*** Opening of EXERCISE MATERIAL ***
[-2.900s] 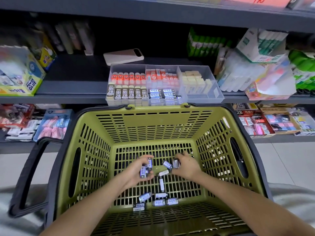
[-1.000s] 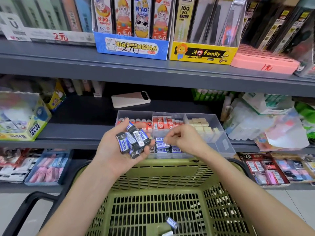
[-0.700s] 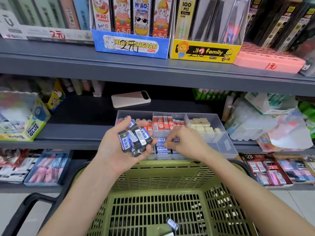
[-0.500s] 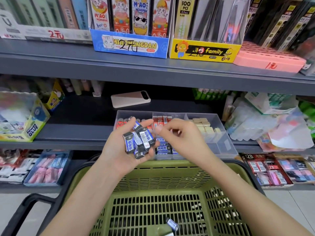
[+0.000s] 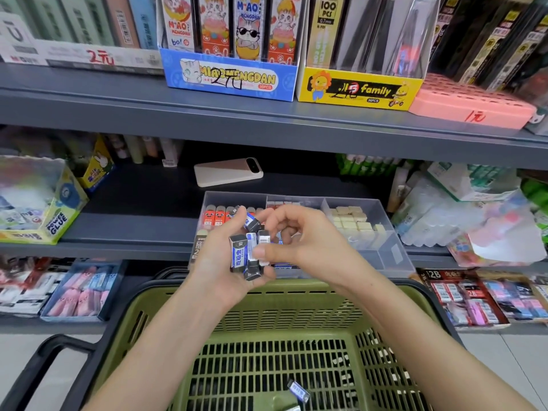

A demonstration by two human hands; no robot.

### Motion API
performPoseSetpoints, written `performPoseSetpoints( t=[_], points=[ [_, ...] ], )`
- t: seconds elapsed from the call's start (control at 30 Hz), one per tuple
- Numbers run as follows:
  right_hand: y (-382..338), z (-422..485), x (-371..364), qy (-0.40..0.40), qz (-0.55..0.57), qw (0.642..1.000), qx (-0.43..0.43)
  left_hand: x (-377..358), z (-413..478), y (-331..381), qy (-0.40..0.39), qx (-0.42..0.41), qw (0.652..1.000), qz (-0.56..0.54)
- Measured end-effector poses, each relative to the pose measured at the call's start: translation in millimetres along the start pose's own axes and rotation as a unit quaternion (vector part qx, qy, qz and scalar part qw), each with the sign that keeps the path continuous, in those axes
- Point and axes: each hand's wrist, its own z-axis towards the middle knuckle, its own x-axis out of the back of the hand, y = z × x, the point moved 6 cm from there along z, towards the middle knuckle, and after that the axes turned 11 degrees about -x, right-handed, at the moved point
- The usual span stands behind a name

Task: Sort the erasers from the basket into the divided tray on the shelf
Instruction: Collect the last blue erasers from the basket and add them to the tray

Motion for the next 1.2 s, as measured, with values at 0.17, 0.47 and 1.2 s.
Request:
performPoseSetpoints(
  t=[0.17, 0.47, 1.2],
  points=[
    [3.7, 9.2, 32.9, 0.035, 0.186, 0.982, -0.002, 2.8, -0.9, 5.0, -0.005, 0.026, 1.000, -0.016],
    [61.0, 32.2, 40.4, 0.155, -0.086, 0.981, -0.081, 19.6, 1.1, 24.2, 0.012, -0.013, 1.000, -0.025],
    [4.4, 13.4, 15.8, 0.021, -0.046, 0.998, 0.046, 6.2, 1.7, 5.3, -0.148, 0.054, 0.973, 0.170]
  ],
)
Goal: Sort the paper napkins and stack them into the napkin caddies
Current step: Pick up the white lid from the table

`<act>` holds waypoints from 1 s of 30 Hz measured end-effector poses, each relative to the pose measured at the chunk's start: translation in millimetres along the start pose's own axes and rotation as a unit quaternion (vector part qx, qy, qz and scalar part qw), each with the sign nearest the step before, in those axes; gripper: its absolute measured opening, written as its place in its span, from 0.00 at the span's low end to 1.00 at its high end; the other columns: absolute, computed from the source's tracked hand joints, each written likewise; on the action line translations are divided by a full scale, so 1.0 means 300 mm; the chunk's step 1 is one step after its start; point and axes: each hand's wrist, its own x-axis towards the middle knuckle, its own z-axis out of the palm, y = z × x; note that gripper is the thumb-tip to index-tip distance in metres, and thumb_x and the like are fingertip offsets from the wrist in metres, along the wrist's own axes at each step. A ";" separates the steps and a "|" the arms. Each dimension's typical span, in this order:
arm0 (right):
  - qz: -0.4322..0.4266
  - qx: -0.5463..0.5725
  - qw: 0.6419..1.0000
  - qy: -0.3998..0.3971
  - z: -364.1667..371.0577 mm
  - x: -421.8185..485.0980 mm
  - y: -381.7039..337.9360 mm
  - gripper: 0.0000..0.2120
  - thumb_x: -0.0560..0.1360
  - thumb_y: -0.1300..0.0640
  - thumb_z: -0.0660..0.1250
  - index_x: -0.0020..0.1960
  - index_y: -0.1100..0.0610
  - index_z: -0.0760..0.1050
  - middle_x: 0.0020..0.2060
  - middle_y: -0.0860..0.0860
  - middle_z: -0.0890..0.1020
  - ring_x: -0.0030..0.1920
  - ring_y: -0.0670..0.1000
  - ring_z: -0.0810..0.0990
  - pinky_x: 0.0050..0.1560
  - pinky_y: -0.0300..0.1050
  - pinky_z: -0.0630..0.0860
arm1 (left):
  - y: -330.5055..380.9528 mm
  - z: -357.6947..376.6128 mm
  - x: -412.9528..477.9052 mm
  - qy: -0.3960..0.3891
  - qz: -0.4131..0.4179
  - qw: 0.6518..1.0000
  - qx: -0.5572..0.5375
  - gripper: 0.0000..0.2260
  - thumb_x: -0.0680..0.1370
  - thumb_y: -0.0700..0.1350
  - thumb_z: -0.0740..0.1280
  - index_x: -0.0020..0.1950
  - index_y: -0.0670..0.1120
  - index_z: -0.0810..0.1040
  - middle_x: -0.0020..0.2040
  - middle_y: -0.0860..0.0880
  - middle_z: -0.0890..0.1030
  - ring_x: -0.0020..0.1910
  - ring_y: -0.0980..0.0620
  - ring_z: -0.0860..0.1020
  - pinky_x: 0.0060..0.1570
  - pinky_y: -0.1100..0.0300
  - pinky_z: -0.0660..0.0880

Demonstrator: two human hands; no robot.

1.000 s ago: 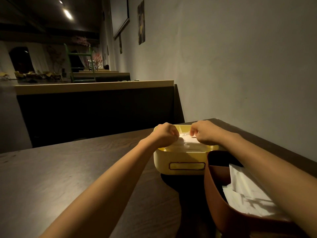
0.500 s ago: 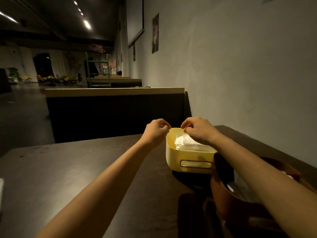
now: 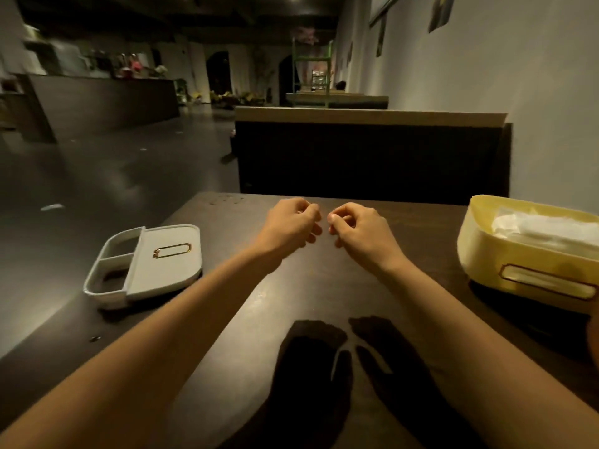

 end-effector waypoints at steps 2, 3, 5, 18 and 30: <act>-0.025 0.016 0.999 0.011 0.062 0.076 -0.003 0.12 0.80 0.57 0.59 0.56 0.64 0.75 0.48 0.57 0.80 0.45 0.49 0.78 0.44 0.36 0.75 | -0.036 -0.035 0.065 0.018 0.008 1.000 0.003 0.11 0.82 0.44 0.56 0.52 0.40 0.75 0.42 0.45 0.78 0.41 0.51 0.78 0.43 0.58 0.76; -0.033 0.028 0.999 0.016 0.105 0.134 0.006 0.12 0.80 0.58 0.59 0.57 0.64 0.74 0.48 0.56 0.79 0.45 0.48 0.77 0.42 0.33 0.74 | -0.063 -0.050 0.117 0.028 0.009 1.000 0.012 0.10 0.83 0.44 0.56 0.51 0.41 0.75 0.41 0.47 0.78 0.40 0.52 0.77 0.42 0.59 0.76; -0.047 0.045 0.997 0.030 0.155 0.216 0.010 0.12 0.80 0.58 0.58 0.58 0.64 0.73 0.47 0.54 0.77 0.45 0.47 0.77 0.40 0.29 0.73 | -0.099 -0.078 0.195 0.040 0.015 0.999 0.033 0.10 0.83 0.45 0.56 0.51 0.42 0.74 0.40 0.49 0.77 0.39 0.54 0.77 0.39 0.62 0.76; 0.131 0.071 0.980 -0.132 0.365 0.437 -0.278 0.10 0.79 0.56 0.61 0.57 0.58 0.75 0.45 0.47 0.77 0.45 0.46 0.78 0.42 0.33 0.73 | -0.130 -0.583 0.312 0.172 -0.176 0.959 0.143 0.09 0.81 0.47 0.59 0.51 0.43 0.75 0.44 0.48 0.79 0.42 0.52 0.77 0.44 0.59 0.76; 0.331 -0.028 0.870 -0.363 0.692 0.352 -0.354 0.16 0.78 0.54 0.58 0.60 0.63 0.69 0.58 0.60 0.72 0.56 0.57 0.73 0.52 0.49 0.71 | -0.477 -0.800 0.038 0.111 -0.557 0.811 0.139 0.21 0.79 0.48 0.57 0.68 0.38 0.66 0.63 0.38 0.72 0.58 0.39 0.73 0.54 0.46 0.74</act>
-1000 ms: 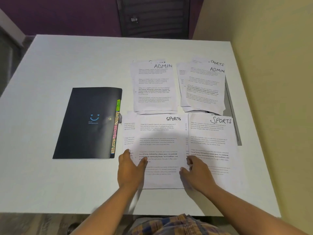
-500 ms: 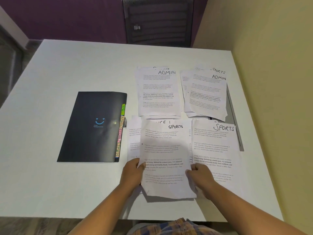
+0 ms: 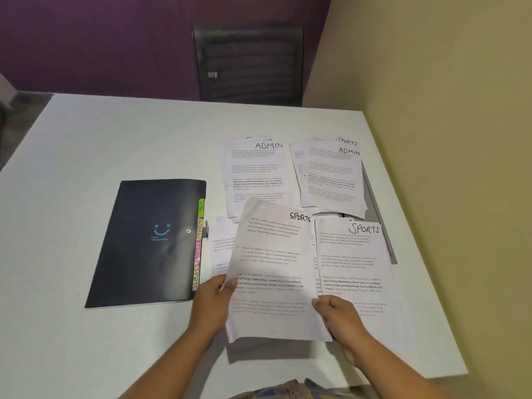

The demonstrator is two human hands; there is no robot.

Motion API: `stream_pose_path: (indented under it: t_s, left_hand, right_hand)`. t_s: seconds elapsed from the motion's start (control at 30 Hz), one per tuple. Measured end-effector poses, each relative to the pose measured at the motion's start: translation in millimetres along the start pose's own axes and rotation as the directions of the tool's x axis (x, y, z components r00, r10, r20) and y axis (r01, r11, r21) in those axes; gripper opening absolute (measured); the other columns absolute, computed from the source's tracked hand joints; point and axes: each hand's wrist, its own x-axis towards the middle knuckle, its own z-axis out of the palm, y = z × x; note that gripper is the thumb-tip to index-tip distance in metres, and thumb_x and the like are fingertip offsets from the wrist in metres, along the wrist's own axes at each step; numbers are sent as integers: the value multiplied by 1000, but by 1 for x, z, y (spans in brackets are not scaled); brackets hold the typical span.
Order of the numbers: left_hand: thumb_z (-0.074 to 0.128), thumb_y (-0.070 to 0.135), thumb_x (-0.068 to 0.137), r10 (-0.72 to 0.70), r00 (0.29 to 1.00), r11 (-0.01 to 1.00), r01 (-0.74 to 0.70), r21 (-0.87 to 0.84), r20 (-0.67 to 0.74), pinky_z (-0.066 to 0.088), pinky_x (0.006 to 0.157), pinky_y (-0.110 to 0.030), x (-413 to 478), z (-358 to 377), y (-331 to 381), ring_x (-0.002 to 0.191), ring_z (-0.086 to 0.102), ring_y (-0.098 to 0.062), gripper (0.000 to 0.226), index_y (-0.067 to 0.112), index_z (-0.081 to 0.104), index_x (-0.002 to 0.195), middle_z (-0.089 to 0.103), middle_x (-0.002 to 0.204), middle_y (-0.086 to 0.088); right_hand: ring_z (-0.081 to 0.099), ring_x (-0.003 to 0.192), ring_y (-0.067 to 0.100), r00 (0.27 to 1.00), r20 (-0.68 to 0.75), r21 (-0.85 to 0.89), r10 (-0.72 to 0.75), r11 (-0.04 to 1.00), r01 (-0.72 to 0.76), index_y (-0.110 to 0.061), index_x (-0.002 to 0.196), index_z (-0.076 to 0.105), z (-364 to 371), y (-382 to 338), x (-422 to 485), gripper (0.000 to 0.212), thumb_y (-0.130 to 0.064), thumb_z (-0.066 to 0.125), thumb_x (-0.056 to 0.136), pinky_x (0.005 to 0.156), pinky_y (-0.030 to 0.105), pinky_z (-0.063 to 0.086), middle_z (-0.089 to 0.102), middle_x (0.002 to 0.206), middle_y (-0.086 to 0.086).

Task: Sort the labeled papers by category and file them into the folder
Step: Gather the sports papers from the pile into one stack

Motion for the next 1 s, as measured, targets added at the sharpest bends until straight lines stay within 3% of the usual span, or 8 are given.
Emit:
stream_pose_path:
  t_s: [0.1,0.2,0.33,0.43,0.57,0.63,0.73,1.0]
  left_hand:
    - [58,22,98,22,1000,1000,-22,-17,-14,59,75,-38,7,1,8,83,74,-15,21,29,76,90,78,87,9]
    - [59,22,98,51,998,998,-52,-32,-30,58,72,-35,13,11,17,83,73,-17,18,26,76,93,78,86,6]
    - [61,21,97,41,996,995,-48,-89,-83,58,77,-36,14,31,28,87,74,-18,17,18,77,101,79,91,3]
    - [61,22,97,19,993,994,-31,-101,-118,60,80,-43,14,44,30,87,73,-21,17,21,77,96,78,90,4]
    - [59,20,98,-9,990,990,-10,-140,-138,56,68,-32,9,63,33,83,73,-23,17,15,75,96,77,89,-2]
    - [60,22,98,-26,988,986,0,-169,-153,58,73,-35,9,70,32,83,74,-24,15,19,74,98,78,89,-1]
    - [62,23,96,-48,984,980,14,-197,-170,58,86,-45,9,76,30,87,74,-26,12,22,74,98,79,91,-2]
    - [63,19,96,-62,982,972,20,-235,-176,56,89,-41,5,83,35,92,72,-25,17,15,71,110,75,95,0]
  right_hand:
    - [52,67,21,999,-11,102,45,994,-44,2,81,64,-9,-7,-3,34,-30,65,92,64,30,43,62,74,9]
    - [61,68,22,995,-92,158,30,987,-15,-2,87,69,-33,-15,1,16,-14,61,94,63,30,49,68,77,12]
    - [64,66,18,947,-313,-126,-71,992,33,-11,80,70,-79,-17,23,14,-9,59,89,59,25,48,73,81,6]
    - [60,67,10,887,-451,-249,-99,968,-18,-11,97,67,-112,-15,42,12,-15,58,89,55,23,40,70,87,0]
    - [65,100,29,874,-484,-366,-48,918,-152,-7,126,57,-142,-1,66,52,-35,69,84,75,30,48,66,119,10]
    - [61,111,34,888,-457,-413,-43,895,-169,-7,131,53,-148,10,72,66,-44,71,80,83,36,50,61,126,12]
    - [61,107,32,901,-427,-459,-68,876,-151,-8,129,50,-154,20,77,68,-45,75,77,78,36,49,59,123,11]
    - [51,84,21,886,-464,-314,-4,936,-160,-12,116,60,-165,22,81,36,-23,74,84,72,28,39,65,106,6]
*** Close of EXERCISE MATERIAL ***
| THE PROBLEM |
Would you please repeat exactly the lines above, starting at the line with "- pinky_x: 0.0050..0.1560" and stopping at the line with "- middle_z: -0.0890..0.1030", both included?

| WRITTEN RESPONSE |
  - pinky_x: 0.0050..0.1560
  - pinky_y: -0.0300..0.1050
  - pinky_z: -0.0630..0.0860
arm1 (left):
  - y: -330.5055..380.9528 mm
  - z: -357.6947..376.6128 mm
  - x: -412.9528..477.9052 mm
  - qy: -0.3960..0.3891
  - qz: -0.4131..0.4179
  - qw: 0.6518..1.0000
  - qx: -0.5572..0.5375
  - gripper: 0.0000..0.2260
  - thumb_x: -0.0680..0.1370
  - thumb_y: -0.0700..0.1350
  - thumb_z: -0.0740..0.1280
  - index_x: -0.0020..0.1950
  - index_y: -0.0670..0.1120
  - index_z: -0.0810..0.1040
  - middle_x: -0.0020..0.2040
  - middle_y: -0.0860..0.0880
  - middle_z: -0.0890..0.1030

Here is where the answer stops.